Von Carina Fenz. Erstellt am 21. August 2019 (03:23)

Vor mehr als einem Jahr baubehördlich gesperrt und stark sanierungsbedürftig ist das Kulturzentrum Jennersdorf mittlerweile zum Schandfleck in der Stadtgemeinde geworden. Heiß diskutierte Pläne rund um die Nachnutzung des Gebäudes inklusive. Was sich viele für das Kulturzentrum gewünscht haben, nämlich, dass das Bauwerk in seiner Form erhalten bleibt und saniert wird, scheint jetzt wahrscheinlich.

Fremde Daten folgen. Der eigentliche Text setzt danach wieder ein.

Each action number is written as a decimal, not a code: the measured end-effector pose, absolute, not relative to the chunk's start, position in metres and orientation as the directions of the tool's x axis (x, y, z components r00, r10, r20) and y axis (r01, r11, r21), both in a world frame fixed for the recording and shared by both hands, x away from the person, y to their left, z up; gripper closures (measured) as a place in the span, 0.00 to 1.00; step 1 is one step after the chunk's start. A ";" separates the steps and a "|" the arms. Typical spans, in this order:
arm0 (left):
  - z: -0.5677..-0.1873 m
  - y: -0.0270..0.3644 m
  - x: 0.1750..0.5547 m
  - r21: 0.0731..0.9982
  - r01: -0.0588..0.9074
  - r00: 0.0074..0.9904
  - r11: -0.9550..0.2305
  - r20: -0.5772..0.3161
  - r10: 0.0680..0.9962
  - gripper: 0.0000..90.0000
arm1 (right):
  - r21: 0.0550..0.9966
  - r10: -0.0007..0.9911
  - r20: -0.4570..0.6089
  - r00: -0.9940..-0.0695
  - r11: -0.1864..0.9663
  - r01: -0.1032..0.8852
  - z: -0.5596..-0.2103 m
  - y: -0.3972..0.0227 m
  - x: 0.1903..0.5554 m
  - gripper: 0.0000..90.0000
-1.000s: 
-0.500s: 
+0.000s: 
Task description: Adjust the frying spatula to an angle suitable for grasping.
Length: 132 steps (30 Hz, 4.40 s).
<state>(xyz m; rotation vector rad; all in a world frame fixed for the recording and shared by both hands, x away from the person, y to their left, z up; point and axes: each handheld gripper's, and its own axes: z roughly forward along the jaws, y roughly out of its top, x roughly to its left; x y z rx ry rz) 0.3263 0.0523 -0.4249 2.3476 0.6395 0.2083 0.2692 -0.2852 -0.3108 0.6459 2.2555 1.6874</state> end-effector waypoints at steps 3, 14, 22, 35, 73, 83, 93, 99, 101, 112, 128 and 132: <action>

Claudio Cocca und seine Pannonia Projektentwicklung GmbH haben Interesse am Kauf des stark sanierungsbedürftigen Kulturzentrums in Jennersdorf geäußert. In Wahrheit die einzig richtige Entscheidung, denn der Gemeinde fehlen jegliche finanzielle Mittel und auch das Land hat kein Interesse bekundet. Dass Bürgermeister Reinhard Deutsch der Coup, mit Cocca zu verhandeln und tatsächlich zu einem Abschluss zu kommen, gelungen ist, muss ihm hoch angerechnet werden.

Cocca, der auch Eigentümer des Gasthauses Raffel ist, welches mit dem KUZ verbunden ist, hat damit die Möglichkeit, dem Schandfleck wieder ein neues Gesicht zu geben. Die Frage ist nur, stimmt der Gemeinderat zu oder vergibt man damit die wohl letzte Chance auf ein Happy End für das KUZ und frisches Geld für die Gemeindekassa.